"It's been a long, hard slog"
ABC reports that an Australian farmer has successfully produced seedless lychees after decades of work.
Tibby Dixon bought a lychee tree from China for AUD $5,000 a couple of decades ago and began modifying the fruit’s DNA.
By gathering pollen from the male part of the lychee flower, Dixon used the Chinese tree to combine it with the female part of the flower.
After 19 years of cultivation, the North Queensland farmer achieved cultivating a seedless form of the delicious fruit.
The process is done by hand and requires a lot of trial and error according to ABC.
Dixon told the news outlet that its success lies in a “a combination of selective breeding and cross-pollinating flowers, which takes generations of trees to complete.”
“The cultivar [variety] itself is a medium-sized fruit, no seed, very flavoursome,” he explained.
“To me, it actually tastes like it has a bit of pineapple in it – that’s what my tastebuds tell me. It’s very different to all the other cultivars we have.”

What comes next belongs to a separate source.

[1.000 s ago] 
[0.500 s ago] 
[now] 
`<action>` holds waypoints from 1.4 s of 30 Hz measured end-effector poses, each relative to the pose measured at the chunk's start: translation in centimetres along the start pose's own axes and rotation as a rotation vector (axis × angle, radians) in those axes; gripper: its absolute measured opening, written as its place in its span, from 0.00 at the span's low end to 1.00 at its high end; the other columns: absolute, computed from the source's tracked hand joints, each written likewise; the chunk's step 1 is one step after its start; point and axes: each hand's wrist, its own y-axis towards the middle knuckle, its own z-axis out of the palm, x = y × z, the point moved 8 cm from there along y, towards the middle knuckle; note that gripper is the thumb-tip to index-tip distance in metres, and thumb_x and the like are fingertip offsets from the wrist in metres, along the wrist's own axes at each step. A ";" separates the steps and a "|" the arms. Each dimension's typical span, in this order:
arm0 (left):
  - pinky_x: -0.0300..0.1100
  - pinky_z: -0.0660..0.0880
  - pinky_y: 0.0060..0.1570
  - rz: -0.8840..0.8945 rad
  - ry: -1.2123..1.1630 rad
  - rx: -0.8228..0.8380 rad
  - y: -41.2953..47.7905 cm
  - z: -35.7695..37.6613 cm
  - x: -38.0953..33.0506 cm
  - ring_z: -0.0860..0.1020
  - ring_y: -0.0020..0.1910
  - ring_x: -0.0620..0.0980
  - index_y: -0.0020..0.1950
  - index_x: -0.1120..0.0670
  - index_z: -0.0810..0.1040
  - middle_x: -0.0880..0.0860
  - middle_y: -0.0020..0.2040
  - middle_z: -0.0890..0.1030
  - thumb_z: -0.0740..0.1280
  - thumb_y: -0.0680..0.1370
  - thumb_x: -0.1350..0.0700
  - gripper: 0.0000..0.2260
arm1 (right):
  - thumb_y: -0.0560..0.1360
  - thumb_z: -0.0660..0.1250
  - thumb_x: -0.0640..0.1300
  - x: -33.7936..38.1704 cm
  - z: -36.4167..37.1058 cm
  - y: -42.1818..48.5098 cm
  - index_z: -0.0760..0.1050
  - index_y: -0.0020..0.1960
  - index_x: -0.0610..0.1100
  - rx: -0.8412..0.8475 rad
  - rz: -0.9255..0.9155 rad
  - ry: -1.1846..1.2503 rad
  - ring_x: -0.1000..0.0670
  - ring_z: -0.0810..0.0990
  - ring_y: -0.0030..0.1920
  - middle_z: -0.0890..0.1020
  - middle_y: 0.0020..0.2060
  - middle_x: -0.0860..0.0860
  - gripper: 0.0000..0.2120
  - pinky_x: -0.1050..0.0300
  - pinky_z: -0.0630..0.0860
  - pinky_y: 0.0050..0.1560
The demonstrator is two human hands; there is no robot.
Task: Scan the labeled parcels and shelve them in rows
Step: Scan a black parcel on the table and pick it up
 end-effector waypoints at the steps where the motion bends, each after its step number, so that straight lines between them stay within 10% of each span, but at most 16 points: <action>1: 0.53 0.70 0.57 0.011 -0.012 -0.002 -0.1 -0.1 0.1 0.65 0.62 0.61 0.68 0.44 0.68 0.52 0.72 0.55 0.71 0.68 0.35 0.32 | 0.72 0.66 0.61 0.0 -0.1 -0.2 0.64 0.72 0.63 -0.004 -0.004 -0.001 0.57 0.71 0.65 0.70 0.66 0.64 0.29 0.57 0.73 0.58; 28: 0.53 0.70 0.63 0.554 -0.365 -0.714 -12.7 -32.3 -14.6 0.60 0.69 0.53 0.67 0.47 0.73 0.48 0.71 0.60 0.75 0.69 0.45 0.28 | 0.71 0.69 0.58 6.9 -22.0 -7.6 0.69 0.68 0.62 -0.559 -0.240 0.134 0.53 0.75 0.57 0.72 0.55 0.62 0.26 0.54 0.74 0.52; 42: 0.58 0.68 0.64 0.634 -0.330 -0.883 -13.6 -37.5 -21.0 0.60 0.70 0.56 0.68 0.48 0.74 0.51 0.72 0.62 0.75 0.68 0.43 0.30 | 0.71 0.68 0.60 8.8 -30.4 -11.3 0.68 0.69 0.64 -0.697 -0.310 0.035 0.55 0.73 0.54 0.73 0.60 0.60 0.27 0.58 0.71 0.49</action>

Dixon has only harvested a few kg of the seedless fruit but has developed multiple lychee varieties through selective breeding and cross-pollination.
“First of all you have to start off with a really good cultivar, and then you get on with it and you keep cross-pollinating it,” he said.
“[Then] hopefully somewhere down the line you can actually get something with a small seed, and from there you cross-pollinate again.
“By chance you might end up with a seedless lychee.”
Looking in to the future, Dixon says he should be able to start selling seedless lychees commercially within a few years.
“Within a couple of years we should have enough to sell out in commercial numbers,” he said. “It’s been a long, hard slog.”